* **PROMPT**: A complete, exact retyping of the data below is required.

* **MATERIAL PROVIDED**:

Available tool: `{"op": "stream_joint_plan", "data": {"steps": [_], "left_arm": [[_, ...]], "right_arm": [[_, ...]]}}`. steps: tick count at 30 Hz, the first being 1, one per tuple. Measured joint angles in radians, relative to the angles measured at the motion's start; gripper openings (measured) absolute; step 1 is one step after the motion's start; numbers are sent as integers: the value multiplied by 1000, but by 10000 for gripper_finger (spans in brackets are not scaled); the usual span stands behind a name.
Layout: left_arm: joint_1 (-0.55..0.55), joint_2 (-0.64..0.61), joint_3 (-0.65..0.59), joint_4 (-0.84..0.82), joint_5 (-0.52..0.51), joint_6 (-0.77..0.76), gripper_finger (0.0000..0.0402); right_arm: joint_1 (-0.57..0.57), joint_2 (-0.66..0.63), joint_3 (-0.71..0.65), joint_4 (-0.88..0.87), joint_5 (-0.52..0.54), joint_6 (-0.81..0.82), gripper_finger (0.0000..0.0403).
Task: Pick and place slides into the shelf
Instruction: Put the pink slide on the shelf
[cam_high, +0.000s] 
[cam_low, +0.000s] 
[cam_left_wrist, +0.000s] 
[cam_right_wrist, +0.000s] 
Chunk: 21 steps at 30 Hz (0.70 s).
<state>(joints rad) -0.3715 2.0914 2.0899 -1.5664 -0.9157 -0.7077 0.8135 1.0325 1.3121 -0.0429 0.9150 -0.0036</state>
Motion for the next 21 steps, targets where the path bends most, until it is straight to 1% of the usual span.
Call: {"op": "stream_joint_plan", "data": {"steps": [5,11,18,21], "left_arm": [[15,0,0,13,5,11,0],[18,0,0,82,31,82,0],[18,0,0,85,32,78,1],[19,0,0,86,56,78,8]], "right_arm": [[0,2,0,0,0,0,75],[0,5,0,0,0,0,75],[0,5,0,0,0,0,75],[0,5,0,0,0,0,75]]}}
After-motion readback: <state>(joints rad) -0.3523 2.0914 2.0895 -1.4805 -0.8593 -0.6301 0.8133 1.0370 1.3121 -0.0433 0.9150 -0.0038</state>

* **WRITTEN ANSWER**:
Available tool: `{"op": "stream_joint_plan", "data": {"steps": [_], "left_arm": [[_, ...]], "right_arm": [[_, ...]]}}`. steps: tick count at 30 Hz, the first being 1, one per tuple. Measured joint angles in radians, relative to the angles measured at the motion's start; gripper openings (measured) absolute; step 1 is one step after the motion's start; numbers are sent as integers: the value multiplied by 1000, but by 10000 for gripper_finger (spans in brackets are not scaled); the usual span stands behind a name.
Layout: left_arm: joint_1 (-0.55..0.55), joint_2 (-0.64..0.61), joint_3 (-0.65..0.59), joint_4 (-0.84..0.82), joint_5 (-0.52..0.51), joint_6 (-0.77..0.76), gripper_finger (0.0000..0.0402); right_arm: joint_1 (-0.57..0.57), joint_2 (-0.66..0.63), joint_3 (-0.71..0.65), joint_4 (-0.88..0.87), joint_5 (-0.52..0.54), joint_6 (-0.81..0.82), gripper_finger (0.0000..0.0403).
Task: Pick and place slides into the shelf
Instruction: Put the pink slide on the shelf
[cam_high, +0.000s] 
[cam_low, +0.000s] 
[cam_left_wrist, +0.000s] 
[cam_right_wrist, +0.000s] 
Chunk: 21 steps at 30 Hz (0.70 s).
<state>(joints rad) -0.3715 2.0914 2.0899 -1.5664 -0.9157 -0.7077 0.8135 1.0325 1.3121 -0.0429 0.9150 -0.0036</state>
Motion for the next 21 steps, targets where the path bends most, until it is straight to 1% of the usual span.
Call: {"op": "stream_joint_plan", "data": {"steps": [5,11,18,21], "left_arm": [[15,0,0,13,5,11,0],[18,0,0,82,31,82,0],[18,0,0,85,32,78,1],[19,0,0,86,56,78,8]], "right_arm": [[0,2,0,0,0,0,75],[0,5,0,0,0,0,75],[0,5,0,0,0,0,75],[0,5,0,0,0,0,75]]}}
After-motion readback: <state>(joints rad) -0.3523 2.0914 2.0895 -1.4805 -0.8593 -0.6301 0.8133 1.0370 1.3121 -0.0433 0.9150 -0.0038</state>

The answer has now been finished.